* DATA EXCERPT

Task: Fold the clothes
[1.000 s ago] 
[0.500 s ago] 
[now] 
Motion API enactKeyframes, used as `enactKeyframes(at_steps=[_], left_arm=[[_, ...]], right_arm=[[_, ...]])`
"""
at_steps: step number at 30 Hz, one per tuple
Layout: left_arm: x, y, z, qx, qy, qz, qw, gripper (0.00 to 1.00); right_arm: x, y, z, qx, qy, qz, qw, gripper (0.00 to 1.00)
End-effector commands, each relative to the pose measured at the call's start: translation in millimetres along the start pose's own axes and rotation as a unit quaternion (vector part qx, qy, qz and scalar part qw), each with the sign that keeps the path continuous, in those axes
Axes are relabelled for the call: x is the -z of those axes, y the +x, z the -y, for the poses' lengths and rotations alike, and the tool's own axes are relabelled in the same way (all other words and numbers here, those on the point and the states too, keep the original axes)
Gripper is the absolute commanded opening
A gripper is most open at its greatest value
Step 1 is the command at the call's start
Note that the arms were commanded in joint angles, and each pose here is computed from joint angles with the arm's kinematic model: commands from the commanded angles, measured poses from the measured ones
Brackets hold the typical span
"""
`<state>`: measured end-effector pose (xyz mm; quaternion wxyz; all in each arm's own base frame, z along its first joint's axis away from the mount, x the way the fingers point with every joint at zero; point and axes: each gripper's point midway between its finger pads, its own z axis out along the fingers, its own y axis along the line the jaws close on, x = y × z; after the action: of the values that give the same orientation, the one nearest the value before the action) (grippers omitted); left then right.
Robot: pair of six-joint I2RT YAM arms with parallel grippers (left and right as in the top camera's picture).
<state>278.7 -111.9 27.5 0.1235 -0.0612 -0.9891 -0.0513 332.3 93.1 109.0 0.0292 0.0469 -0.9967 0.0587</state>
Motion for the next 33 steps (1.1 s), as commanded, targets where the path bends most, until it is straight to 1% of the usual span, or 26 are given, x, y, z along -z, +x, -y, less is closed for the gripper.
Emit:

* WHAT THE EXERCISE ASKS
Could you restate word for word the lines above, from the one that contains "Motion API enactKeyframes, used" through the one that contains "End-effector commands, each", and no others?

* WORKED SOLUTION
Motion API enactKeyframes, used as `enactKeyframes(at_steps=[_], left_arm=[[_, ...]], right_arm=[[_, ...]])`
"""
at_steps: step number at 30 Hz, one per tuple
Layout: left_arm: x, y, z, qx, qy, qz, qw, gripper (0.00 to 1.00); right_arm: x, y, z, qx, qy, qz, qw, gripper (0.00 to 1.00)
End-effector commands, each relative to the pose measured at the call's start: translation in millimetres along the start pose's own axes and rotation as a unit quaternion (vector part qx, qy, qz and scalar part qw), each with the sign that keeps the path continuous, in those axes

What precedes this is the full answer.